#### Try it:
Look below for the line that contains "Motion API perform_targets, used", then copy it and each following line exactly, through and including the line that contains "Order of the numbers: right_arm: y".

(Records excerpted from a collection)

━━━

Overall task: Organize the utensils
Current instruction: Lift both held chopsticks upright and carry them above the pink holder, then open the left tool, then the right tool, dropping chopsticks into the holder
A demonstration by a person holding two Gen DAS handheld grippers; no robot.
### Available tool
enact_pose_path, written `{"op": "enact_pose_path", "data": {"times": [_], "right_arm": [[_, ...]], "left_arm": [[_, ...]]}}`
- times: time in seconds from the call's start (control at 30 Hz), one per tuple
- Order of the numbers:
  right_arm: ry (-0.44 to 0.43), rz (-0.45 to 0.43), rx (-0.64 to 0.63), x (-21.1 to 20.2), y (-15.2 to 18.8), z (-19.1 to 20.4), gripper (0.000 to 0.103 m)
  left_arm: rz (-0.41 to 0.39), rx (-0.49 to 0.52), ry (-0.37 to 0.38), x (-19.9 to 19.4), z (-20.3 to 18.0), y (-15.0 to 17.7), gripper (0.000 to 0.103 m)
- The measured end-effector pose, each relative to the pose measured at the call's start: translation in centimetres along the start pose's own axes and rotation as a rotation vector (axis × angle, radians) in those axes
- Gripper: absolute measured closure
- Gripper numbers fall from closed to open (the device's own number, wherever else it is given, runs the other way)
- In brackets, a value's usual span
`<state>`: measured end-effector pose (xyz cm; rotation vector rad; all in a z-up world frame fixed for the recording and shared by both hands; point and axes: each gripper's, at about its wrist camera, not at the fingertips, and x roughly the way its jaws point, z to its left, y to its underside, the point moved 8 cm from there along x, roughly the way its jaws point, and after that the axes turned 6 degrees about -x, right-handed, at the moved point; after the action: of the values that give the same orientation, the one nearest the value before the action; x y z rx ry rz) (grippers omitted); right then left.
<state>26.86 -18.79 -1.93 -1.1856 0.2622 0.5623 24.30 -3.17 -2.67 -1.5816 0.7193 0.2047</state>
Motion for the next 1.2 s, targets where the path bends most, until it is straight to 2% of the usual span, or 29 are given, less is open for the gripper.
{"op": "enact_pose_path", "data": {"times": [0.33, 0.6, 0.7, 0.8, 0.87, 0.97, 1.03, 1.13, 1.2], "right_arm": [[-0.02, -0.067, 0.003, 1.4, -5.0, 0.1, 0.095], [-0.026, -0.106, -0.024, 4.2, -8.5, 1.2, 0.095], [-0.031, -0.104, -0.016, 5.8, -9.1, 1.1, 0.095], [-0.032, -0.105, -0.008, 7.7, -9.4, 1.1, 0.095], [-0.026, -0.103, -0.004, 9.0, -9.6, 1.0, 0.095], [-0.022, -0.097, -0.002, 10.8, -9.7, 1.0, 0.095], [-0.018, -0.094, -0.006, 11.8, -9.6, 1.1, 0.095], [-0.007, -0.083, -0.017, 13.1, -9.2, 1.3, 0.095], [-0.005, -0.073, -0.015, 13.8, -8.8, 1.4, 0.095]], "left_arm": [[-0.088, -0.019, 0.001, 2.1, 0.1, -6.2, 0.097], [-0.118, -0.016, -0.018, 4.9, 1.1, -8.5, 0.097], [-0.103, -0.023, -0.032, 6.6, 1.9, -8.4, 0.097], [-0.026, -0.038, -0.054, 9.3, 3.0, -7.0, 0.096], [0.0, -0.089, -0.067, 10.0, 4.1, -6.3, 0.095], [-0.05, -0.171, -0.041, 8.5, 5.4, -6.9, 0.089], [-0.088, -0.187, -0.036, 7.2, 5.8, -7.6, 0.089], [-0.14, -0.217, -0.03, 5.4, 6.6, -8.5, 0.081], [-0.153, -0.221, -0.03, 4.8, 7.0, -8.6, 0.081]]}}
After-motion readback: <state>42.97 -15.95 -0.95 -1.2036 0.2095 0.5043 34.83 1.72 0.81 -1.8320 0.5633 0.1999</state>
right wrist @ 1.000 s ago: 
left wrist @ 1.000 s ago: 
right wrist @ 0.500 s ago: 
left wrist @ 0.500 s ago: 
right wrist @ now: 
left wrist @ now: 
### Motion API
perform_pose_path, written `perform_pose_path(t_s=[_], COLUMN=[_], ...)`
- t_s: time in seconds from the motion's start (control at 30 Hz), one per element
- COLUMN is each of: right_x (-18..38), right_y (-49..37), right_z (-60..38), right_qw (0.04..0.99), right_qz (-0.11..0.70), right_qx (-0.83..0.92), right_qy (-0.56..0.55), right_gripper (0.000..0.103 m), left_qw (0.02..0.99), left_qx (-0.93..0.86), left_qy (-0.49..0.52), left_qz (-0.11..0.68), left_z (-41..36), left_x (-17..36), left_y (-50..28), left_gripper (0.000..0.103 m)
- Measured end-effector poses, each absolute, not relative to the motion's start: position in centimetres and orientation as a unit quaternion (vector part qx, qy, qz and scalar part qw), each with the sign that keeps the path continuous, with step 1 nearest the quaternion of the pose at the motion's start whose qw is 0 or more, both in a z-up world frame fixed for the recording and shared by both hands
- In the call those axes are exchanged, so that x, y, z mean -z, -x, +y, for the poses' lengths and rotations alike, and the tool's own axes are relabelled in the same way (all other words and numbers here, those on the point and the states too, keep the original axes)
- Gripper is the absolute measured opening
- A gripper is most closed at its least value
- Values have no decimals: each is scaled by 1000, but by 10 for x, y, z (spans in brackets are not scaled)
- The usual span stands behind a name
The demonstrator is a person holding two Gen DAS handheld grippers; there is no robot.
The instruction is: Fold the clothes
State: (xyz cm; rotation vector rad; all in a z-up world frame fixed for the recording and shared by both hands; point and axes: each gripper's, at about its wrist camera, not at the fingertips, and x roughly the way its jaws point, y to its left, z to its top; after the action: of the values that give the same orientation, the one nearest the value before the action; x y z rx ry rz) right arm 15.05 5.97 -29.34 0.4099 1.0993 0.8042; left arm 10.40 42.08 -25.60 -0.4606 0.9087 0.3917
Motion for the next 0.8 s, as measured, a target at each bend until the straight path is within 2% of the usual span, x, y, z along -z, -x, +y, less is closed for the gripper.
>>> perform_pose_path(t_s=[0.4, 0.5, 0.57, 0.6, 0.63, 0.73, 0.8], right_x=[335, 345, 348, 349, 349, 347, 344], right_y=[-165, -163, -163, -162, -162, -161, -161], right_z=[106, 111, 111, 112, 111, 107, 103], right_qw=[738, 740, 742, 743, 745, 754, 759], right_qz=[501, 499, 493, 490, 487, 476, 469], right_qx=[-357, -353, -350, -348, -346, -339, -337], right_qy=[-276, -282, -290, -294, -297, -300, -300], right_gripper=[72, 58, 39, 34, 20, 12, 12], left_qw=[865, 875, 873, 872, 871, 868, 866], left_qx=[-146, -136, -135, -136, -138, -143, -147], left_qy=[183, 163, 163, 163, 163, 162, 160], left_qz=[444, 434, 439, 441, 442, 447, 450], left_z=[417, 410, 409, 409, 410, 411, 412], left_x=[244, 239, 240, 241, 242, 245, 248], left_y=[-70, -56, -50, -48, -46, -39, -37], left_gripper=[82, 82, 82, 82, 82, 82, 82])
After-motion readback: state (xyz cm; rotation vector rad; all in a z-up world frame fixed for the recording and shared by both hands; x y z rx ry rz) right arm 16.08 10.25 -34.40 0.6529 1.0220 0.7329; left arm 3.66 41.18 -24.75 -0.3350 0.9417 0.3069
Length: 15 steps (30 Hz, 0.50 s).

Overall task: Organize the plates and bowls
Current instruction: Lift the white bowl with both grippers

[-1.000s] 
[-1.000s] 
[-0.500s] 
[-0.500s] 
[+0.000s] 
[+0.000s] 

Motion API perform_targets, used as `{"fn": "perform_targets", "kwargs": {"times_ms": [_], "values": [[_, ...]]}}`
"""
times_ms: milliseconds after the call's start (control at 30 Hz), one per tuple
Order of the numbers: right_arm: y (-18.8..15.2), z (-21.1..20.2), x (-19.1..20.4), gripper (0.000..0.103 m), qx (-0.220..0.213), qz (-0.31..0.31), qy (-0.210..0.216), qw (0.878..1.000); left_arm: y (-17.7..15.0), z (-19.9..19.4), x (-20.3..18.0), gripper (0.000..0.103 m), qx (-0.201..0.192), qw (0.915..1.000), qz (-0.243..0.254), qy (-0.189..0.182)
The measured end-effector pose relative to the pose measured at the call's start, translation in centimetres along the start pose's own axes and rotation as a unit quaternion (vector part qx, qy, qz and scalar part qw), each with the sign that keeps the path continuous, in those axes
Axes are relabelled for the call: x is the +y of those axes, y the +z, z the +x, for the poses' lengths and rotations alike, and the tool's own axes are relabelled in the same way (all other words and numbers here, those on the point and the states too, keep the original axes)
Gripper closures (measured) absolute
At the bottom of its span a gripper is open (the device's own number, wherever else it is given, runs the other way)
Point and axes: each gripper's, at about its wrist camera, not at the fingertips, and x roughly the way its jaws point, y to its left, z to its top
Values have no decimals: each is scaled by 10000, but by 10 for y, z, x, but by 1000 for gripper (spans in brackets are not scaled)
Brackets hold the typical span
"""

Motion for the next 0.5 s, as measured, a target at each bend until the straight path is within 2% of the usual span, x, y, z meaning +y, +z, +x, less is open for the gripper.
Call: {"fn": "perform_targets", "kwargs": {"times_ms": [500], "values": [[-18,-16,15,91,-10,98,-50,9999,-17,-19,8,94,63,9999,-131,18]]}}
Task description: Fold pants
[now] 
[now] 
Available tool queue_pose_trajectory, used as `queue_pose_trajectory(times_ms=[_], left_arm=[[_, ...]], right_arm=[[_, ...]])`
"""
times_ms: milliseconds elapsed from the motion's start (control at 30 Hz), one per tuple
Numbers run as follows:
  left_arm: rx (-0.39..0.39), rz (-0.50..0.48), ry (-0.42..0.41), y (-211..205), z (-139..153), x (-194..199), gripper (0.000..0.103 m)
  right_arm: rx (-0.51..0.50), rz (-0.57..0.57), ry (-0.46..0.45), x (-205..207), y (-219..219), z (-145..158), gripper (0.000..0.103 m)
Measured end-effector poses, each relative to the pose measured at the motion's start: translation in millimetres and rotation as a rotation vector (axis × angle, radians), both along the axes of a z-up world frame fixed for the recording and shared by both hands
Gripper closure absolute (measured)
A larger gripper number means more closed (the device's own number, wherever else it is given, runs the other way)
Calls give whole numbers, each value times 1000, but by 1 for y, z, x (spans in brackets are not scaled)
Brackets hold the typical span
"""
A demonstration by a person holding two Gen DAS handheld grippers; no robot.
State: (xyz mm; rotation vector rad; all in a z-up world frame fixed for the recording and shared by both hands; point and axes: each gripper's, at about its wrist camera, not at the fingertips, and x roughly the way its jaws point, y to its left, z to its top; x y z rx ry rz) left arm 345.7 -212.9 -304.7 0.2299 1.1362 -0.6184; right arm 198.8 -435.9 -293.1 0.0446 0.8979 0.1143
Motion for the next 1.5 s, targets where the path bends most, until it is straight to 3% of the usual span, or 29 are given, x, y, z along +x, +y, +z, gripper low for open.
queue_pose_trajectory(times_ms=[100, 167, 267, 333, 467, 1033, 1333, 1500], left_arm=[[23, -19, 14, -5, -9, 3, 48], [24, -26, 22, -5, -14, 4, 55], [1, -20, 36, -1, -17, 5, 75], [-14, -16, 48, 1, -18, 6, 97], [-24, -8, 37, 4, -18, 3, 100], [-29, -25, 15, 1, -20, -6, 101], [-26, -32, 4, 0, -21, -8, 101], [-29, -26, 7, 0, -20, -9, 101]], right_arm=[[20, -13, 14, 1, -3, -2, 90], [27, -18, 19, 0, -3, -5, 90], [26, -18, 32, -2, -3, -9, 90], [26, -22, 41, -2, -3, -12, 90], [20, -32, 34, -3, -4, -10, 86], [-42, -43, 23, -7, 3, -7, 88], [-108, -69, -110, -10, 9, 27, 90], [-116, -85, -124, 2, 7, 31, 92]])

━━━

#### Completed exercise:
Motion API perform_targets, used as `{"fn": "perform_targets", "kwargs": {"times_ms": [_], "values": [[_, ...]]}}`
"""
times_ms: milliseconds after the call's start (control at 30 Hz), one per tuple
Order of the numbers: right_arm: y (-18.8..15.2), z (-21.1..20.2), x (-19.1..20.4), gripper (0.000..0.103 m), qx (-0.220..0.213), qz (-0.31..0.31), qy (-0.210..0.216), qw (0.878..1.000); left_arm: y (-17.7..15.0), z (-19.9..19.4), x (-20.3..18.0), gripper (0.000..0.103 m), qx (-0.201..0.192), qw (0.915..1.000), qz (-0.243..0.254), qy (-0.189..0.182)

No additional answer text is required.